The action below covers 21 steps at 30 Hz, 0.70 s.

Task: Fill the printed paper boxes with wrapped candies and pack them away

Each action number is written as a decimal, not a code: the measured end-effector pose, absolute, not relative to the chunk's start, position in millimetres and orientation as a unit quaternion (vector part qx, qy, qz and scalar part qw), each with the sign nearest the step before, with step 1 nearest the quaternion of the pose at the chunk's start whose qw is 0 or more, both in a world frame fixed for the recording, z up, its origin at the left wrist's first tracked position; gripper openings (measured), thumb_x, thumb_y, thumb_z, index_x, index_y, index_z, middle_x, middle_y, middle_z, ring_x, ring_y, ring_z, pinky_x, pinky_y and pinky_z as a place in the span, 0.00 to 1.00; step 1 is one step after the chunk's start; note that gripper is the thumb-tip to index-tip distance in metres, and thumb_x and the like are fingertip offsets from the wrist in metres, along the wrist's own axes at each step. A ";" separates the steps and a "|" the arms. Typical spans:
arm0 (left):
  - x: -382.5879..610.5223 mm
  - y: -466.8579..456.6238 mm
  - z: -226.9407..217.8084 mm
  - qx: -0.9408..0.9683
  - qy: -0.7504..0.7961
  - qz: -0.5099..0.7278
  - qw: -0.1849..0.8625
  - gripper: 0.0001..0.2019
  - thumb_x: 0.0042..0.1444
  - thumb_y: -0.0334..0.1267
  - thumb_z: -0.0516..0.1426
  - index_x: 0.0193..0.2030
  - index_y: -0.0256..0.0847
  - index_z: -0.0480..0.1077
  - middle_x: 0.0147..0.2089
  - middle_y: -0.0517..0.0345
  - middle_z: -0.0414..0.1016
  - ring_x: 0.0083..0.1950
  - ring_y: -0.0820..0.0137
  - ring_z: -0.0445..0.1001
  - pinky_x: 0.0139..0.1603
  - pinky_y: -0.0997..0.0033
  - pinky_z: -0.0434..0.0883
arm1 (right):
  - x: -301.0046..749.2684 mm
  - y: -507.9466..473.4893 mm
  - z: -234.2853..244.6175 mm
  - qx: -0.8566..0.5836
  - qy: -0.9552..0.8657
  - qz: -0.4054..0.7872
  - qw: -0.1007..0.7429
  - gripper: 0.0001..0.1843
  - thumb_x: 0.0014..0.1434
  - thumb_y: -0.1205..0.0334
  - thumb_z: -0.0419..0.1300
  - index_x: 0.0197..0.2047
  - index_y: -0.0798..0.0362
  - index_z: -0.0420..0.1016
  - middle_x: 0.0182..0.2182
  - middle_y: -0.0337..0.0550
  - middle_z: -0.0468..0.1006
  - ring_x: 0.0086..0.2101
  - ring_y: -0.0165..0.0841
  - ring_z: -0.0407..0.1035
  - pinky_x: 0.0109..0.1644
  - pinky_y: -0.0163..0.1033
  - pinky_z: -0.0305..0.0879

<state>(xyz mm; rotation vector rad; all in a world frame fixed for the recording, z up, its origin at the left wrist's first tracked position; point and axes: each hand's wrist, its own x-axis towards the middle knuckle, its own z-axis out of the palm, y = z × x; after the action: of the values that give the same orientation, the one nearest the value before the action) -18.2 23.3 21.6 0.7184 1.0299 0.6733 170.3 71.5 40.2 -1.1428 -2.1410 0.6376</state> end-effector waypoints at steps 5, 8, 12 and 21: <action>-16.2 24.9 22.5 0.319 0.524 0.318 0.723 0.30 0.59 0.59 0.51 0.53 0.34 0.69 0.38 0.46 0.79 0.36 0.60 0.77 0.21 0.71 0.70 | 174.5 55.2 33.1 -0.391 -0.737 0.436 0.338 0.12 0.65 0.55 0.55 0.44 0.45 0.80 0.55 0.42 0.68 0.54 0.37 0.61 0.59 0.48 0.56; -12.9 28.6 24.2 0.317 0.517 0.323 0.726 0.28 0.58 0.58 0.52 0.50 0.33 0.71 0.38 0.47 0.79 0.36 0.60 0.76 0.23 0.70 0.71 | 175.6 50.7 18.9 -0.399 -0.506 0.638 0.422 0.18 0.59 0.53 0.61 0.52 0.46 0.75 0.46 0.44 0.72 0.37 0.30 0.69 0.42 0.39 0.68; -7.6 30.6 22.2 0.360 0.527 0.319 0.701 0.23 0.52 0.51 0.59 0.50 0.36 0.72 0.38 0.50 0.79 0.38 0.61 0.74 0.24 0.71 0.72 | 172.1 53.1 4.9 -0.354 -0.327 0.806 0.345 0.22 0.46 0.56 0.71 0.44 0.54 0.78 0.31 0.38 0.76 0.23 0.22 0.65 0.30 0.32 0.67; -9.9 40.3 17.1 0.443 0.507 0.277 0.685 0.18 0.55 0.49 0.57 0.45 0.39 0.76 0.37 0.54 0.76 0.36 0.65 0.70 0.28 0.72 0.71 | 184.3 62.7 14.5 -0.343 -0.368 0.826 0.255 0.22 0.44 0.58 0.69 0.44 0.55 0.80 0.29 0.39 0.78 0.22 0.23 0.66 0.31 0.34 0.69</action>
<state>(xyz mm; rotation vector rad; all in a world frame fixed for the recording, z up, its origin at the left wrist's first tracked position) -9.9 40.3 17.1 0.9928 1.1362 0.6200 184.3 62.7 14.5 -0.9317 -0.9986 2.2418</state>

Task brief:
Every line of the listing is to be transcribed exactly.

Reply to the task:
The action below covers 21 steps at 30 Hz, 0.70 s.

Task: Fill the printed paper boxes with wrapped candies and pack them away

Each action number is written as a decimal, not a code: the measured end-effector pose, absolute, not relative to the chunk's start, position in millimetres and orientation as a unit quaternion (vector part qx, qy, qz and scalar part qw), each with the sign nearest the step before, with step 1 nearest the quaternion of the pose at the chunk's start whose qw is 0 or more, both in a world frame fixed for the recording, z up, its origin at the left wrist's first tracked position; gripper openings (measured), thumb_x, thumb_y, thumb_z, index_x, index_y, index_z, middle_x, middle_y, middle_z, ring_x, ring_y, ring_z, pinky_x, pinky_y and pinky_z as a place in the span, 0.00 to 1.00; step 1 is one step after the chunk's start; note that gripper is the thumb-tip to index-tip distance in metres, and thumb_x and the like are fingertip offsets from the wrist in metres, along the wrist's own axes at each step. A ";" separates the steps and a "|" the arms. Typical spans:
arm0 (left):
  - x: -382.5879..610.5223 mm
  - y: -466.8579..456.6238 mm
  - z: -226.9407..217.8084 mm
  - qx: -0.9408..0.9683
  - qy: -0.7504..0.7961
  - qz: -0.5099..0.7278
  - qw: -0.1849..0.8625
  - gripper: 0.0001..0.2019
  - thumb_x: 0.0042..0.1444
  - thumb_y: -0.0334..0.1267
  - thumb_z: -0.0516..0.1426
  - index_x: 0.0193..0.2030
  - index_y: -0.0256..0.0847
  - index_z: -0.0480..0.1077
  - middle_x: 0.0147..0.2089
  - middle_y: -0.0517..0.0345
  - middle_z: -0.0414..0.1016
  - ring_x: 0.0083..0.1950
  - ring_y: -0.0820..0.0137
  - ring_z: -0.0445..0.1001
  - pinky_x: 0.0139..0.1603
  - pinky_y: -0.0997..0.0033
  - pinky_z: -0.0434..0.0883
arm1 (right):
  - x: -301.0046..749.2684 mm
  - y: -507.9466..473.4893 mm
  - z: -234.2853..244.6175 mm
  - qx: -0.8566..0.5836
  - qy: -0.9552..0.8657
  - qz: -0.4054..0.7872
  - qw: -0.1007..0.7429
  - gripper: 0.0001..0.1843
  - thumb_x: 0.0014..0.1434
  - thumb_y: -0.1205..0.0334
  - thumb_z: -0.0419..0.1300
  - index_x: 0.0197..0.2047
  - index_y: -0.0798..0.0362
  - index_z: -0.0420..0.1016
  - middle_x: 0.0182..0.2182
  - middle_y: -0.0337..0.0550
  - middle_z: -0.0468..0.1006
  - ring_x: 0.0086..0.2101
  - ring_y: -0.0165..0.0841
  - ring_z: -0.0407..0.1035
  - pinky_x: 0.0109..0.1644
  - pinky_y: -0.0163..0.1033
  - pinky_z: -0.0305..0.0879

<state>(xyz mm; rotation vector rad; all in a world frame fixed for the recording, z up, its origin at the left wrist's first tracked position; point and axes: each hand's wrist, its own x-axis towards the middle knuckle, its own z-axis out of the palm, y = z × x; after the action: of the values that give the same orientation, the one nearest the value before the action) -18.2 23.3 21.6 0.7184 1.0299 0.6733 170.3 71.5 40.2 -1.1428 -2.1410 0.6376</state> end-effector waypoints at steps 5, 8, 12 and 21: <action>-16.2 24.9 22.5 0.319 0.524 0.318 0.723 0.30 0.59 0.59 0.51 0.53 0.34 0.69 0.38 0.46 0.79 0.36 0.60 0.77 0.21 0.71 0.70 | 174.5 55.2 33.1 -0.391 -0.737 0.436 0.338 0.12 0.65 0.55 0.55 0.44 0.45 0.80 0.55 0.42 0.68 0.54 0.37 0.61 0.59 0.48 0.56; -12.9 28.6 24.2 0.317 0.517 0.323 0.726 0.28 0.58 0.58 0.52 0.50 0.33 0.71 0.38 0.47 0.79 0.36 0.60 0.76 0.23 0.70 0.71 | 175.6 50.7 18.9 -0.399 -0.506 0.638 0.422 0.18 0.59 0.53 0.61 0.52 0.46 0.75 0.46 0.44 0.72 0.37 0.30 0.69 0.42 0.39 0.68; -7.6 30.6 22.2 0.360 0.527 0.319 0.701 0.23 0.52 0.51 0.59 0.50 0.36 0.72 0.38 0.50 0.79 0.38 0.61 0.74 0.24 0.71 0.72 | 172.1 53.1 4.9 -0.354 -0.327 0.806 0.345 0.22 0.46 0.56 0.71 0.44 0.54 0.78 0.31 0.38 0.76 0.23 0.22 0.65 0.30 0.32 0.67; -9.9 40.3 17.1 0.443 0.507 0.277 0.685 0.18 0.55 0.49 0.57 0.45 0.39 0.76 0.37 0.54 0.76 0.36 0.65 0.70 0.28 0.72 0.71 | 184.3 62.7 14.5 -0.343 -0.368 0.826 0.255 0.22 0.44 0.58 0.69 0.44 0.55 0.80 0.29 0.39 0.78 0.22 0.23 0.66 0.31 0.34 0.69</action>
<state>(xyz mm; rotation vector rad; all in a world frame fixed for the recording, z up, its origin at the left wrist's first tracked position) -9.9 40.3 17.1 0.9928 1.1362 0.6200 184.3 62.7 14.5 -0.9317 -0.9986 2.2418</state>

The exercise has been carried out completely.